The required lines are those that contain "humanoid"; pull them out of the data and copy them.

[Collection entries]
□ □ □
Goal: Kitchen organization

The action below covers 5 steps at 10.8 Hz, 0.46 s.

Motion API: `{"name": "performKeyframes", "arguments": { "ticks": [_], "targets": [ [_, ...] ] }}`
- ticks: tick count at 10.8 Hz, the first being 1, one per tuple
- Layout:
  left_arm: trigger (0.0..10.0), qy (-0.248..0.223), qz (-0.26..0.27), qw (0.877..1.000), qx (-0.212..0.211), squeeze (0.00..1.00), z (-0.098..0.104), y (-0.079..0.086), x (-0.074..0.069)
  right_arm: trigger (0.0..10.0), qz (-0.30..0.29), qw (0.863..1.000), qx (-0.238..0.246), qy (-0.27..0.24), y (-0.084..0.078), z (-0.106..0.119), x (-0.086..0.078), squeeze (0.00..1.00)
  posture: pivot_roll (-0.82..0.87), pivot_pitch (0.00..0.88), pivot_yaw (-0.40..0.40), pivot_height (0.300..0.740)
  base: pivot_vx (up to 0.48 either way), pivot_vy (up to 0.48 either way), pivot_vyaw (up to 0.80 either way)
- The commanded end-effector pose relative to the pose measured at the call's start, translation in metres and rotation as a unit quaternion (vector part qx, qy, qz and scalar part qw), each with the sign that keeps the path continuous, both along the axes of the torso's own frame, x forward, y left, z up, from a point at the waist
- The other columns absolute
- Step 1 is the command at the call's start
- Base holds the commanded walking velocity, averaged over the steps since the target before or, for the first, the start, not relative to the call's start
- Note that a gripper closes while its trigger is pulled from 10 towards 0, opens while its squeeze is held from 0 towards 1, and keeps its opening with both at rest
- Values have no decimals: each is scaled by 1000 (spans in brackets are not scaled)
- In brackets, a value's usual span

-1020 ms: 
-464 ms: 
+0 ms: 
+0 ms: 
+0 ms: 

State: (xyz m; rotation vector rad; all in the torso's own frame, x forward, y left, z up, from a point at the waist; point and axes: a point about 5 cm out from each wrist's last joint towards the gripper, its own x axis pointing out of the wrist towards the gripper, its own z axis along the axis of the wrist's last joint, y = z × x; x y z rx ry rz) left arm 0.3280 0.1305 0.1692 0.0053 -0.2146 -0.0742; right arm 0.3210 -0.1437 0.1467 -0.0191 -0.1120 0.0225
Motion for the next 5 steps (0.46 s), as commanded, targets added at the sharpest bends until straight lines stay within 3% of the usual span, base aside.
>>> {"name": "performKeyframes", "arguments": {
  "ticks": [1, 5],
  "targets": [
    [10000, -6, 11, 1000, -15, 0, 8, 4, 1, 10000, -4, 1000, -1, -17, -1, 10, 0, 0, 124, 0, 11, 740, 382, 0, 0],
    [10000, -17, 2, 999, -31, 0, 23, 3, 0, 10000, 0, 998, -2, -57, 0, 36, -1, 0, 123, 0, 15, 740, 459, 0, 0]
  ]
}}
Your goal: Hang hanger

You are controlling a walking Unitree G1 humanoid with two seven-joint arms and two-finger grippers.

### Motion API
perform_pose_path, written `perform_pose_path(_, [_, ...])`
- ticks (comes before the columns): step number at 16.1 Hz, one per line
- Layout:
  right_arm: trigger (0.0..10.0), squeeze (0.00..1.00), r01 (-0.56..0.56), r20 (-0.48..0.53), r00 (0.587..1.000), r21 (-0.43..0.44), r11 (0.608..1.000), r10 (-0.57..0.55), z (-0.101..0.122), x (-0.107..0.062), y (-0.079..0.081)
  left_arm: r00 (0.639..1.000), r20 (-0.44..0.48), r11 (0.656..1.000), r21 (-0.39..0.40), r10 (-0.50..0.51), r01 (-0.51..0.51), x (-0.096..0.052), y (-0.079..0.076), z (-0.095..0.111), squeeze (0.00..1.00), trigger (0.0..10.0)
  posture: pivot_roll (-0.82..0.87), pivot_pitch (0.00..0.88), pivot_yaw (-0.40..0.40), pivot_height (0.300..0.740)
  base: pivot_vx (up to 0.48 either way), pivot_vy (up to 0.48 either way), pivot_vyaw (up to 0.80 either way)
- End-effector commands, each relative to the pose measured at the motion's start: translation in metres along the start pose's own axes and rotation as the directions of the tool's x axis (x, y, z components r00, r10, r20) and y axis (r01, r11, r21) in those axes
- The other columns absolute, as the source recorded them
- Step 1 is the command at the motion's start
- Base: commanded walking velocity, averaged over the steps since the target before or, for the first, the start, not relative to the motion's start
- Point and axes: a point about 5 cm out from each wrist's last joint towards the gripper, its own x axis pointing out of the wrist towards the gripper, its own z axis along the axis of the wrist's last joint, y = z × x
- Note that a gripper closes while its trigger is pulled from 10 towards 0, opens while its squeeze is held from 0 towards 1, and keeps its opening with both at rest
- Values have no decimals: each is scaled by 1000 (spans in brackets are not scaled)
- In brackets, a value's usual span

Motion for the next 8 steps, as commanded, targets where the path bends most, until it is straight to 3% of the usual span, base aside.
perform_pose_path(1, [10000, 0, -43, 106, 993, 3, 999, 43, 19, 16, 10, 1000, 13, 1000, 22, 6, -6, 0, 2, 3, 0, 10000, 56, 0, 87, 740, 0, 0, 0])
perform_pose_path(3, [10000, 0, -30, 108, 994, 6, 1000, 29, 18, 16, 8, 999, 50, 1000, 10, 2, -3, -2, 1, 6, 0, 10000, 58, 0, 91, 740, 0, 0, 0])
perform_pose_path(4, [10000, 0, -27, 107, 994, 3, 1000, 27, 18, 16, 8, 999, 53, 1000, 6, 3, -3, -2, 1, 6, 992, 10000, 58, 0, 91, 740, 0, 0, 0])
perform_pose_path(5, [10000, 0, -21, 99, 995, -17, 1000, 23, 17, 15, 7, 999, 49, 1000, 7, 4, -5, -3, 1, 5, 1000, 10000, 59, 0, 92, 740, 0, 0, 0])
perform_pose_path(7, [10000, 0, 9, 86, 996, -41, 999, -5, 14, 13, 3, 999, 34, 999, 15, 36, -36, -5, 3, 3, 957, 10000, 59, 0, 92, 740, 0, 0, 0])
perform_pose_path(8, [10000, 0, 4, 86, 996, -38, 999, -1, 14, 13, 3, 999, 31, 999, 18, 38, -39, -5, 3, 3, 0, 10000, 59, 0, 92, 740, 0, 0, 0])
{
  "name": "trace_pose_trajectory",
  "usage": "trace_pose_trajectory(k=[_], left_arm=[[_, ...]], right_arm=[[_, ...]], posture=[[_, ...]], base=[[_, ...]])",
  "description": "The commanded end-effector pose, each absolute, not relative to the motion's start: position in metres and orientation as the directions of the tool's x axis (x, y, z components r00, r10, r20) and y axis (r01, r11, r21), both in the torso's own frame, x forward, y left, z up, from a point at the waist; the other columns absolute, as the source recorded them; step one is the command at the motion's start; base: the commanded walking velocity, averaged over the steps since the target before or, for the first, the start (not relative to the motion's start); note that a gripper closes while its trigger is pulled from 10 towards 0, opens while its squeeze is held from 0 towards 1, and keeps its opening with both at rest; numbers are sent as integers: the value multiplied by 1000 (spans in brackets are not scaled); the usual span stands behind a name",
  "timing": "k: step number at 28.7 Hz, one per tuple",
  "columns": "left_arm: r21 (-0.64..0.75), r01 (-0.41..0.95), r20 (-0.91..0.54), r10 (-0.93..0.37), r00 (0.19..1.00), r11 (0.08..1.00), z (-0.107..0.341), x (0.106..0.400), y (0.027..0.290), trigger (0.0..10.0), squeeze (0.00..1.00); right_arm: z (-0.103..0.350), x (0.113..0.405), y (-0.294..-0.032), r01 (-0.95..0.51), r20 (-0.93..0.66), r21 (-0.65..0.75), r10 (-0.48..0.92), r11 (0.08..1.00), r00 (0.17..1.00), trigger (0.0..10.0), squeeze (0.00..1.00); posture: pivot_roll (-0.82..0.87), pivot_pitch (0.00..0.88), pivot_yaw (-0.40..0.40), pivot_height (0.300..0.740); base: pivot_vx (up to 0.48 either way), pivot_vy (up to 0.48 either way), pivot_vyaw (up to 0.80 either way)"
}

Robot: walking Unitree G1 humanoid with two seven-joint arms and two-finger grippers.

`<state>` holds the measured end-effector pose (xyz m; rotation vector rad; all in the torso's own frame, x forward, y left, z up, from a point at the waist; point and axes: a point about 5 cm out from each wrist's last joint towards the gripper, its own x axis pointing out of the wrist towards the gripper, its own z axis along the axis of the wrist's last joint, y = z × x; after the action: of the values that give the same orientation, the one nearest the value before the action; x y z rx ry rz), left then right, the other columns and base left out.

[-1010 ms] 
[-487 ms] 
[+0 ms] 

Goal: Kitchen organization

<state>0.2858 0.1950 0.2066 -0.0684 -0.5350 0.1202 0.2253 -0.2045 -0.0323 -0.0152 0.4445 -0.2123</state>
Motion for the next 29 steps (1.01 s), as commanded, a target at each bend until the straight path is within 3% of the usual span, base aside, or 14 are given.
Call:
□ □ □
--- SOLVED EXERCISE ---
You are controlling a walking Unitree G1 humanoid with two seven-joint arms and two-finger grippers.
Robot: walking Unitree G1 humanoid with two seven-joint arms and two-finger grippers.

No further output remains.